In the material below, write out each line word for word and omit the pictures.
*** Provided records
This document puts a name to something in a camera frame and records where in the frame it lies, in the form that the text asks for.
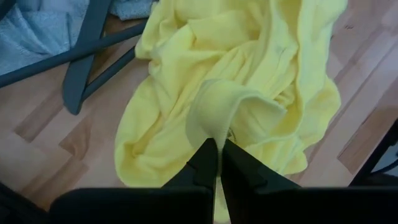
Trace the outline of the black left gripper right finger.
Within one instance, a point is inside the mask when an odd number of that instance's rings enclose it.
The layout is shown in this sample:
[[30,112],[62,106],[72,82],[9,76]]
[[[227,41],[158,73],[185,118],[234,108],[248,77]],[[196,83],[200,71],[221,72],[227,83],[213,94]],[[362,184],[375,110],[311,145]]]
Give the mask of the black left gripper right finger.
[[398,187],[301,187],[230,140],[222,165],[232,224],[398,224]]

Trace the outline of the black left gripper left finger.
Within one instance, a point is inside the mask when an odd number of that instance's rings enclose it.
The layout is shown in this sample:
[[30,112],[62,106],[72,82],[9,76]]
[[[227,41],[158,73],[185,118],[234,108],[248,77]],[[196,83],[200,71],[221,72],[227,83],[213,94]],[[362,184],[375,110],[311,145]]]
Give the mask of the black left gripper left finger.
[[50,224],[212,224],[218,150],[207,139],[159,188],[91,188],[63,194]]

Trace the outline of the yellow t-shirt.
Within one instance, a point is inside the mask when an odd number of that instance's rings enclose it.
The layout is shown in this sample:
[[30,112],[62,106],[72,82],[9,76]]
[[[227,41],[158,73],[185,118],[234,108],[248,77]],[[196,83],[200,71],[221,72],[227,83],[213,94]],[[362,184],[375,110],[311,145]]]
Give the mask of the yellow t-shirt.
[[341,100],[326,73],[347,0],[159,0],[135,53],[149,62],[121,118],[116,173],[160,187],[212,138],[280,175],[307,167]]

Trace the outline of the light blue patterned shirt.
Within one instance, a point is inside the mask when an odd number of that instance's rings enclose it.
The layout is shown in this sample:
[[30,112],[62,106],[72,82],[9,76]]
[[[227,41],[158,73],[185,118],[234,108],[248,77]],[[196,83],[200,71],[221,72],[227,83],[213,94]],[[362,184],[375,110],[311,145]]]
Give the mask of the light blue patterned shirt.
[[[76,47],[90,0],[6,0],[0,20],[0,75]],[[113,0],[108,14],[146,19],[159,0]]]
******
**Response to the exercise:**
This document puts a name to something in a camera frame and records where in the frame it lies, in the form that the text asks for.
Trace the outline of the black left gripper right finger.
Within one instance, a point is inside the mask when an odd number of that instance's rings enclose it.
The layout is shown in this sample:
[[30,112],[62,106],[72,82],[9,76]]
[[[227,41],[158,73],[185,118],[234,108],[248,77]],[[196,83],[200,71],[221,72],[227,83],[213,94]],[[362,184],[375,110],[311,145]]]
Give the mask of the black left gripper right finger.
[[398,187],[301,187],[230,140],[222,165],[232,224],[398,224]]

Trace the outline of the black left gripper left finger.
Within one instance, a point is inside the mask when an odd number of that instance's rings enclose it.
The layout is shown in this sample:
[[30,112],[62,106],[72,82],[9,76]]
[[[227,41],[158,73],[185,118],[234,108],[248,77]],[[196,83],[200,71],[221,72],[227,83],[213,94]],[[362,184],[375,110],[311,145]]]
Give the mask of the black left gripper left finger.
[[50,224],[212,224],[218,150],[207,139],[159,188],[91,188],[63,194]]

Trace the outline of the yellow t-shirt.
Within one instance, a point is inside the mask when an odd number of that instance's rings enclose it.
The layout is shown in this sample:
[[30,112],[62,106],[72,82],[9,76]]
[[[227,41],[158,73],[185,118],[234,108],[248,77]],[[196,83],[200,71],[221,72],[227,83],[213,94]],[[362,184],[375,110],[311,145]]]
Give the mask of the yellow t-shirt.
[[341,100],[326,73],[347,0],[159,0],[135,53],[149,62],[121,118],[116,173],[160,187],[212,138],[280,175],[307,167]]

Trace the outline of the light blue patterned shirt.
Within one instance, a point is inside the mask when an odd number of that instance's rings enclose it.
The layout is shown in this sample:
[[30,112],[62,106],[72,82],[9,76]]
[[[227,41],[158,73],[185,118],[234,108],[248,77]],[[196,83],[200,71],[221,72],[227,83],[213,94]],[[362,184],[375,110],[311,145]]]
Give the mask of the light blue patterned shirt.
[[[76,47],[90,0],[6,0],[0,20],[0,75]],[[113,0],[108,14],[146,19],[159,0]]]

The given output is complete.